TASK BRIEF >> In the listing below, locate the lines that hold "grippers" and copy them.

---

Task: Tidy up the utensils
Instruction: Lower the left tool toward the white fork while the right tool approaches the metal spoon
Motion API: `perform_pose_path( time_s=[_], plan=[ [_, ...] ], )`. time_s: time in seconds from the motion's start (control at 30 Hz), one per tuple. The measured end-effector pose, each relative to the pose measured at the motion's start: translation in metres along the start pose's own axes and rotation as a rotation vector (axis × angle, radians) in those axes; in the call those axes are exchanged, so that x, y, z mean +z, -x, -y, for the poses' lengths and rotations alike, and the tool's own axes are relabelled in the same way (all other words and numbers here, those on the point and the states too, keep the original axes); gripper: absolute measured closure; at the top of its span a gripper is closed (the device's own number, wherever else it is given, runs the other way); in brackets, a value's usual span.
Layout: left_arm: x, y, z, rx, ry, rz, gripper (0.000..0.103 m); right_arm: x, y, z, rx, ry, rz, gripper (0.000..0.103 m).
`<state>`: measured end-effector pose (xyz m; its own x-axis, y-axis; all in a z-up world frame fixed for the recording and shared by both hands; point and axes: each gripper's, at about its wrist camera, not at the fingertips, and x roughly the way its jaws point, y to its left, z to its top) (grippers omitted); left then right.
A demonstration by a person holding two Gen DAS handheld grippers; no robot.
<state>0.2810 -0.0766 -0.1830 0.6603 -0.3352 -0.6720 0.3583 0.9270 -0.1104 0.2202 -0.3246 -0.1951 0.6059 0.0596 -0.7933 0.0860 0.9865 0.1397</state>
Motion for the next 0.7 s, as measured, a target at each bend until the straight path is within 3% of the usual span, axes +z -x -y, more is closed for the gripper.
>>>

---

ANSWER TO THE PROBLEM >>
`<state>`: measured end-effector pose (xyz m; its own x-axis, y-axis; all in a z-up world frame fixed for the recording and shared by both hands; point and axes: each gripper's, at about its wrist camera, not at the fingertips, and x roughly the way its jaws point, y to its left, z to its top) (grippers omitted); left then right.
A demonstration by a person holding two Gen DAS handheld grippers; no robot.

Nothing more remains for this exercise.